Title: [214887] trunk/Source
Revision
214887
Author
[email protected]
Date
2017-04-04 12:09:03 -0700 (Tue, 04 Apr 2017)

Log Message

Don't need to Air::reportUsedRegisters for wasm at -O1
https://bugs.webkit.org/show_bug.cgi?id=170459

Reviewed by Saam Barati.
        
Source/_javascript_Core:

I did some refactorings to Liveness<> to try to understand its performance. Based on
this I concluded that the bigger immediate issue is just removing unnecessary phases
from -O1.
        
This removes Air::reportUsedRegisters() from -O1 if the user has indicated that he is
not interested in StackmapGenerationParams::usedRegisters().

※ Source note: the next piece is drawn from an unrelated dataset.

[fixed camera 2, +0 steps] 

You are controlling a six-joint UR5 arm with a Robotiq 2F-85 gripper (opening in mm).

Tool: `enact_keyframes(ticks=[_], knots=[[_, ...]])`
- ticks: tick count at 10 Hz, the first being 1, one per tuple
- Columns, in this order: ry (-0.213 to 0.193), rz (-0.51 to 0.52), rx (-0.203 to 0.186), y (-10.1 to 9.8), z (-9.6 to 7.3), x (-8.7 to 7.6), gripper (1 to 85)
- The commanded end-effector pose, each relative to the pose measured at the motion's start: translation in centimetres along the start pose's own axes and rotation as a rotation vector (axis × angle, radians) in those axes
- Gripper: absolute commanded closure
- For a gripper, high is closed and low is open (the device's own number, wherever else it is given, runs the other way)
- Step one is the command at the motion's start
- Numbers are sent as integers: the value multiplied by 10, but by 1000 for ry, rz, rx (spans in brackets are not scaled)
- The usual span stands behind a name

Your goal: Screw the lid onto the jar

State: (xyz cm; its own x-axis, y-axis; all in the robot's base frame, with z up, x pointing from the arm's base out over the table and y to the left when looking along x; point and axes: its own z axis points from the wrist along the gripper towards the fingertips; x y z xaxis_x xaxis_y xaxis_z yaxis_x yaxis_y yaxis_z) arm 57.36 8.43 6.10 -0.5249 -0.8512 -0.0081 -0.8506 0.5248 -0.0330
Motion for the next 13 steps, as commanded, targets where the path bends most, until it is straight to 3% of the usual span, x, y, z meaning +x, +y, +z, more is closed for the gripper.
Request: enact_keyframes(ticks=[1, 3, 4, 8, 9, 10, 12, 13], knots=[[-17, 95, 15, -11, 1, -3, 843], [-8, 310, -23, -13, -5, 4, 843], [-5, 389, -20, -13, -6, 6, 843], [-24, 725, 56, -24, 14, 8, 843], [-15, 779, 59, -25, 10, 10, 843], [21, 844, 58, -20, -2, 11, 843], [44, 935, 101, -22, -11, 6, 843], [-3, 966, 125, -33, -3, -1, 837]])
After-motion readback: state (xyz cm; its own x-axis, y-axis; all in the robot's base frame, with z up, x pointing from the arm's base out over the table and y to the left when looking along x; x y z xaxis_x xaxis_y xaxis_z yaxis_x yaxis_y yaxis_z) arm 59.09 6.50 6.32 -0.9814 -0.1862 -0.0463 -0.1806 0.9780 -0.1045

The logic here is a bit
weird because of how Air does spill code generation. The register allocator's spiller
will emit spill code using identifiable spill slots, which allows subsequent phases to
register-allocate the spill slots. We do this by a forward flow CSE phase called
fixObviousSpills (which is a terrible name since there is no longer anything obvious
about some of the spills that this phase can fix!). As is most natural for CSEs over
3AC, it rewires the uses of redundant computations rather than removing the redundant
computations. This means that if a spill got "fixed", there may be either or both of
the following:
        
- Dead loads from the stack.
- Dead stores to the stack.
        
We know that a load from the stack is dead if the register is dead at the point of the
load. We know that a store to the stack is dead if the spill slot is dead at the point
of the store.
        
Unfortunately, liveness analysis - over either registers or spill slots - is expensive.
        
Fortunately, allocateStack() already does liveness analysis over spill slots. So, we
baked elimination of stores to the stack into that phase. That aspect of clean-up after
the spill CSE comes for free.
        
Also fortunately for the FTL, we have to do reportUsedRegisters() anyway. This is a
phase that enables StackmapGenerationParams::usedRegisters() to work, which then
enables the FTL's patchpoints to do crazy slow-path live range splitting. So, Air's
strategy for the load fix-up after spill CSE is to do it as part of
reportUsedRegisters().
        
This patch introduces the Procedure::setNeedsUsedRegisters() API. But if you set
needsUsedRegisters to false then we will still run reportUsedRegisters() at -O2 as an
optimization - it removes dead loads from the stack that are left behind from
fixObviousSpills().
        
This is a ~6% compile time progression at -O1.

* b3/B3Procedure.h:
(JSC::B3::Procedure::setNeedsUsedRegisters):
(JSC::B3::Procedure::needsUsedRegisters):
* b3/B3StackmapGenerationParams.h:
* b3/B3VariableLiveness.cpp:
(JSC::B3::VariableLiveness::VariableLiveness):
* b3/air/AirCode.cpp:
(JSC::B3::Air::Code::needsUsedRegisters):
* b3/air/AirCode.h:
* b3/air/AirGenerate.cpp:
(JSC::B3::Air::prepareForGeneration):
* b3/air/AirLiveness.h:
(JSC::B3::Air::Liveness::Liveness):
* wasm/WasmB3IRGenerator.cpp:
(JSC::Wasm::parseAndCompile):

Source/WTF:

Just moved the liveness computation into a method, which enabled me to do the profiling
that I used to write this patch.

* wtf/Liveness.h:
(WTF::Liveness::Liveness):
(WTF::Liveness::compute):

Modified Paths

Diff

Modified: trunk/Source/_javascript_Core/ChangeLog (214886 => 214887)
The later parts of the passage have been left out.